Asterothyrium atromarginatum

Scientific classification
- Kingdom: Fungi
- Division: Ascomycota
- Class: Lecanoromycetes
- Order: Graphidales
- Family: Gomphillaceae
- Genus: Asterothyrium
- Species: A. atromarginatum
- Binomial name: Asterothyrium atromarginatum Herrera-Camp. & Lücking (2002)

= Asterothyrium atromarginatum =

- Authority: Herrera-Camp. & Lücking (2002)

Species of lichen

Asterothyrium atromarginatum is a species of foliicolous (leaf-dwelling) lichen in the family Gomphillaceae. Found in Veracruz, Mexico, it was formally described as a new species in 2002 by the lichenologists María de los Ángeles Herrera-Campos and Robert Lücking.
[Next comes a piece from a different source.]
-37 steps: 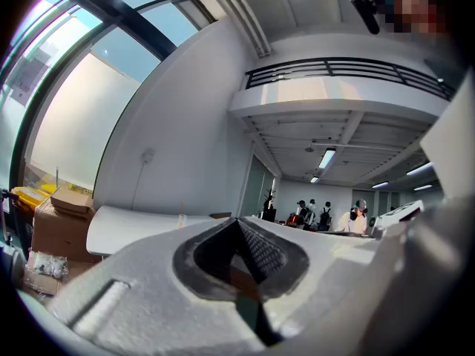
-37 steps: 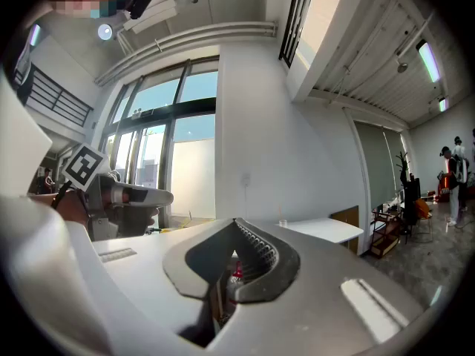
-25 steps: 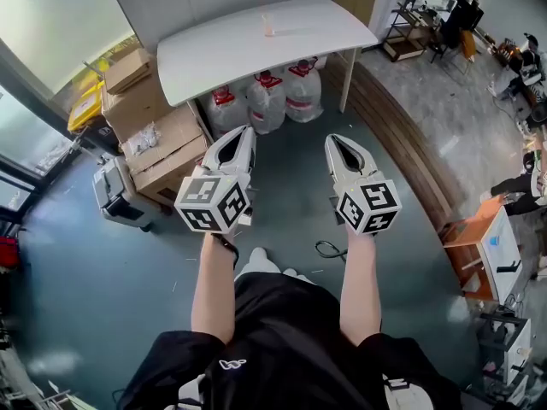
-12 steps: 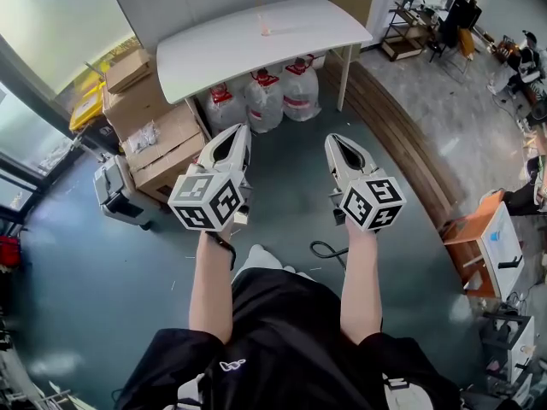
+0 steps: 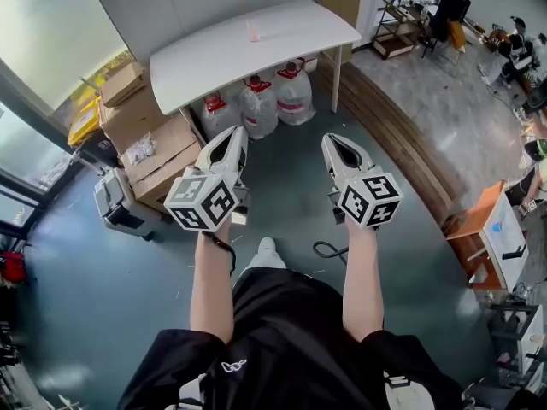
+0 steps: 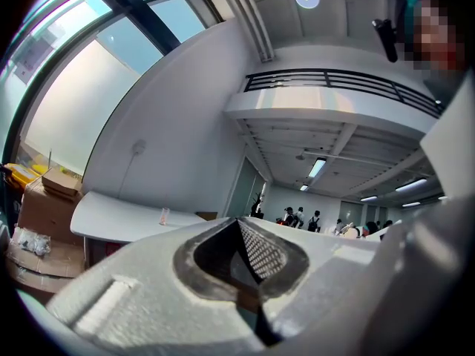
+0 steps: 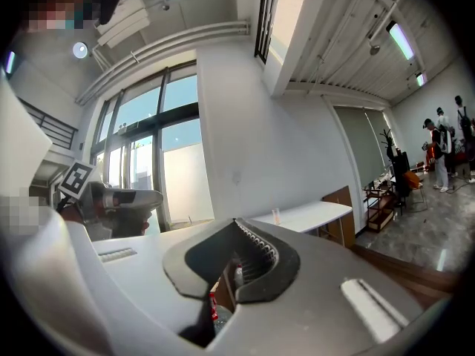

The lichen forms small patches that are rounded to irregular in outline, 0.3 to 1 mm in diameter, smooth to silvery white in colour, and bordered by a distinct black line. The dark line appears to be a prothallus but is actually created by the intensely pigmented outer cells of the thallus cortex. The partner of Asterothyrium atromarginatum is a species of Trebouxia (a genus of green algae); their cells are more or less spherical and measure 6–8 μm in diameter. Asterothyrium microsporum is similar in morphology to A. atromarginatum, but its thallus lacks the black bordering line.